Виталий взглянул на неё, оборвал хохот. Прицелился взглядом. Процедил:
– Мне нужны башли. Неужели не ясно? Причём много. Тысячу. Не, две…
Хочу уехать, развеяться.
Она знала этот его взгляд. Вот также он смотрел на неё в тот самый, в тот чёрный, окончательный для их отношений, для неё, матери своего сына, день – день, когда она поняла, что её любимого, её единственного сына у неё больше нет. Есть подлец, которого она сама же в нём и взрастила.
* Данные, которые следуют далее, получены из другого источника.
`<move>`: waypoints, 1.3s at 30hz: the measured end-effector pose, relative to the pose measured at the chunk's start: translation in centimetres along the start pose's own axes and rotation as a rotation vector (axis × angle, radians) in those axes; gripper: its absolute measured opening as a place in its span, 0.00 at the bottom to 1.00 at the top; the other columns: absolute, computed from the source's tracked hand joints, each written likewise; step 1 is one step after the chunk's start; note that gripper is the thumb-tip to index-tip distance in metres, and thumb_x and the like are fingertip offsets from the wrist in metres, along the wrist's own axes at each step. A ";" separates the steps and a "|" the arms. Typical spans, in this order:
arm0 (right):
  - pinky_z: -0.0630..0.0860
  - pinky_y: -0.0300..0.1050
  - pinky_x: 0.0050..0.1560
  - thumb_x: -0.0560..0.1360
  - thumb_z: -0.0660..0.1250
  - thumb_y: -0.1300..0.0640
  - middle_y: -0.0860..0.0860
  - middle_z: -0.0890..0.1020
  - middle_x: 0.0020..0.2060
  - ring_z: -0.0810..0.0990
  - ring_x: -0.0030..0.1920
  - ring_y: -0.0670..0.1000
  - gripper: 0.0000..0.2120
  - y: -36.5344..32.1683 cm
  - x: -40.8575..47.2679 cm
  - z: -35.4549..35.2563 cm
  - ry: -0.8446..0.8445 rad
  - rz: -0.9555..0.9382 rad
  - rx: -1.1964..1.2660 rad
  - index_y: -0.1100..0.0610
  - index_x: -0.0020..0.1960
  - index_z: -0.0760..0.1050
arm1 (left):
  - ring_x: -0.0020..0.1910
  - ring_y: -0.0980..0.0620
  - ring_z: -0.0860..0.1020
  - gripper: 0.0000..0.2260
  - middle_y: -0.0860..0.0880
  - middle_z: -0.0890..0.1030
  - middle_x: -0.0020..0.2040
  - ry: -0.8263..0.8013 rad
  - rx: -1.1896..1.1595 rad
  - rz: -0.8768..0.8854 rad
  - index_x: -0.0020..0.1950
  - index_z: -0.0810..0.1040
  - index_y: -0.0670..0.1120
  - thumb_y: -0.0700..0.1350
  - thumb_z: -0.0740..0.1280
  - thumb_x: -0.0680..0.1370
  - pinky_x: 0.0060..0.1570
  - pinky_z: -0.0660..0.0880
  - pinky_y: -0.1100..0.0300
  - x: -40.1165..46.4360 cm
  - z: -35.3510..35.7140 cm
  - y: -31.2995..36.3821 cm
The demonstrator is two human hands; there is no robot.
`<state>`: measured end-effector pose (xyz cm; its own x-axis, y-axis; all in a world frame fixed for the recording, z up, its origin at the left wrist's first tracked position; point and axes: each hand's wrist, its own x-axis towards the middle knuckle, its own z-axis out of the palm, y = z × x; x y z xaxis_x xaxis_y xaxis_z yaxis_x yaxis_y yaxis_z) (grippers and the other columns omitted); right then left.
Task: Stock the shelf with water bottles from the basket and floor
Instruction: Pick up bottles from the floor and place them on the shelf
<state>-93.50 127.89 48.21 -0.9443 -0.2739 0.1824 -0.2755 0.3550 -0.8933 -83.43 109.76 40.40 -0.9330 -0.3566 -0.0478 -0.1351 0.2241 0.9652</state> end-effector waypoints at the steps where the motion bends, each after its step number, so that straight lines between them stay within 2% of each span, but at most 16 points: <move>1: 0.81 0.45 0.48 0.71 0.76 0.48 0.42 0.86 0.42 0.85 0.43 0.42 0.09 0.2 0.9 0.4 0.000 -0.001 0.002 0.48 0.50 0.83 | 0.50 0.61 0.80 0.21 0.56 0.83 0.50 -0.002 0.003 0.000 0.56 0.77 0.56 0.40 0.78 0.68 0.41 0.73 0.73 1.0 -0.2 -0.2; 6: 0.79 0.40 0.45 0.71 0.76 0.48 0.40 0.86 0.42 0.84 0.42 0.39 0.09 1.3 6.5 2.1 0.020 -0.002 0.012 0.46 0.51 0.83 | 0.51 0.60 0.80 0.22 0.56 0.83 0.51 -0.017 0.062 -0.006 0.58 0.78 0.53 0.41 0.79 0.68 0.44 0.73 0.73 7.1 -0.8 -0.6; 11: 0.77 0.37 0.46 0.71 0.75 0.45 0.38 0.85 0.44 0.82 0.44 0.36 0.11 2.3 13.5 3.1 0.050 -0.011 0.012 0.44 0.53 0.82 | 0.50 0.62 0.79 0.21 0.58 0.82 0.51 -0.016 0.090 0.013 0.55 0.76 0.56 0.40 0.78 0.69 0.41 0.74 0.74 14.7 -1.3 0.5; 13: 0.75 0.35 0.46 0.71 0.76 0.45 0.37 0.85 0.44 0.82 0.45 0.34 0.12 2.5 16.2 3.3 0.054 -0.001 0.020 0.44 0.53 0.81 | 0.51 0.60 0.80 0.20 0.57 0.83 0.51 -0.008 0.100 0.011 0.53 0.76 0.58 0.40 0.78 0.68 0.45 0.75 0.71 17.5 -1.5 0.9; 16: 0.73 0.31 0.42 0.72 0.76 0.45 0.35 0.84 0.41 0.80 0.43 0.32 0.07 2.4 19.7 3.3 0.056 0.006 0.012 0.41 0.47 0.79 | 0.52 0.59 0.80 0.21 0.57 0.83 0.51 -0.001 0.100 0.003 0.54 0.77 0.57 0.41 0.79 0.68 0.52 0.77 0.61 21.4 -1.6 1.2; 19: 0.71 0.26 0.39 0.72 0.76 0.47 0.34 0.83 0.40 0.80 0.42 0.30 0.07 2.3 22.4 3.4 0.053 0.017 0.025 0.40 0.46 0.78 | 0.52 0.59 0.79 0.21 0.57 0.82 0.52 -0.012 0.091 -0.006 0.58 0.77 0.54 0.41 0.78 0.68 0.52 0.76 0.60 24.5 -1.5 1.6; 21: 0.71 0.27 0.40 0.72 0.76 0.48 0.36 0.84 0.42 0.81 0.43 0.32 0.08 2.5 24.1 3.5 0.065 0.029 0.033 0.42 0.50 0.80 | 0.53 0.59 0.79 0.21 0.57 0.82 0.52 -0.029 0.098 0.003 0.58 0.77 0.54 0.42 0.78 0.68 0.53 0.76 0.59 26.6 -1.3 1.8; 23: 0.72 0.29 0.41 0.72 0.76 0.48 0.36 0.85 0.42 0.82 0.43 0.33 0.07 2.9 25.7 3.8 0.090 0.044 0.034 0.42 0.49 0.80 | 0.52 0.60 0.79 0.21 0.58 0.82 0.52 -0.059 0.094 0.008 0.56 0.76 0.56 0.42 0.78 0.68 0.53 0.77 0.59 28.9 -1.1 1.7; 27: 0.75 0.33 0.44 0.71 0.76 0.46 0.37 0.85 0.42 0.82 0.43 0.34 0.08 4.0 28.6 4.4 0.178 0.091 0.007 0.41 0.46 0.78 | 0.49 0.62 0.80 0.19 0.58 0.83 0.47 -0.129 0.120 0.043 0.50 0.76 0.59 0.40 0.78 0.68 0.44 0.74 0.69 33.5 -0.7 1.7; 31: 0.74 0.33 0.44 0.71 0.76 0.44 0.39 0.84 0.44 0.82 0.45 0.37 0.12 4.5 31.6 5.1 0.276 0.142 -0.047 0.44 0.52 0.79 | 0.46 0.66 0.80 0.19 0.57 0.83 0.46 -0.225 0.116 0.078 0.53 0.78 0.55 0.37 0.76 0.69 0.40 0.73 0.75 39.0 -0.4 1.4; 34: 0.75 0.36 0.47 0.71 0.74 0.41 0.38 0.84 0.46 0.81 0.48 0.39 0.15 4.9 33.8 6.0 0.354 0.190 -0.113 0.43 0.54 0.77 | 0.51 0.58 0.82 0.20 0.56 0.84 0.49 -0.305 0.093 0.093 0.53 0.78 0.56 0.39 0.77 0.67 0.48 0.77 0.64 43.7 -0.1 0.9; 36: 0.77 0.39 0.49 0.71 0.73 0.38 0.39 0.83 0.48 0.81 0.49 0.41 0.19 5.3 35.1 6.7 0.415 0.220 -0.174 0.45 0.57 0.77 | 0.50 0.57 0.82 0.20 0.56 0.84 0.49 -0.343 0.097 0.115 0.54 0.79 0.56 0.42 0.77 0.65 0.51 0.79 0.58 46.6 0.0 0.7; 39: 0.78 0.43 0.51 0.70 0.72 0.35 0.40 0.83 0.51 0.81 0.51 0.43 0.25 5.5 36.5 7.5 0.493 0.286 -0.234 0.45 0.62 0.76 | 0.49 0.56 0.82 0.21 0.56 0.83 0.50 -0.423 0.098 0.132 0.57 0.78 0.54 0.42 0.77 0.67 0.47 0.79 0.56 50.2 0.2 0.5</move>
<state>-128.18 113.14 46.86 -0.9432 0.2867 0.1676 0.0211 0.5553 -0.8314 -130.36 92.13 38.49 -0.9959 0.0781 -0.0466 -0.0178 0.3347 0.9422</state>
В тот памятный злосчастный день она узнала, что он бросил работу. «Мать, – сказал он тогда, – ты не логична и не последовательна. Не ты ли учила меня, что каждый в нашем долбаном мире гребёт только под себя? Каждый – только за себя? Что труд на благо всех – чушь, сказочка для лопухов? Не ты ли учила меня не праздновать такого лопуха? Так вот, ты добилась своего – я не лопух. Так чего же ты хочешь от меня? Я не хотел учиться – ты заставила. Я не хотел работать – и опять ты меня заставила. А теперь всё, баста. Делать что буду? А не знаю. Да не ори, не ори! Чего уж теперь. Как это на что жить буду? Ха! А ты для чего? Не разоришься, небось, нахапала-то немало, я думаю. Да и то, кормила, поила, одевала-обувала, а теперь как же? Я ведь сам-то не приучен, не приучила ты меня, а там, глядишь, и осень, в армию загребут. А может, ты снова отсрочку выхлопочешь, а? Ха-ха! Да, ты абсолютно верно меня поняла: буду жить за твой счёт. А почему, собственно, тебе это не нравится? Ты же сама говорила, что хорошо жить все не могут, ибо тот, кто живёт хорошо, всегда живёт за счёт того, кто плохо. Ха-ха! Ну а я решил, что гораздо удобнее жить за счёт того, кто живёт слишком хорошо. От излишков надо освобождаться. Так, по-моему, даже справедливо, ха-ха! Ну и что, что ты мне мать? Мне теперь молиться на тебя, да? Ты ж не икона. Чёрта с два! Чем ты лучше других?»
Он говорил тогда много, громко, а она смотрела и не понимала: неужели всё это она собственными, своими собственными руками? Из года в год? Из года в год?! Но она же только хотела, чтобы шагнул он во взрослую жизнь вооружённым – так, как вооружилась она лишь годам к тридцати пяти после того, как хлебнула всего да нахлебалась всякого, всякого, всякого дерьма! И что же?! Первым, в кого он воткнул вложенное ею оружие, стала она сама! Она – сама!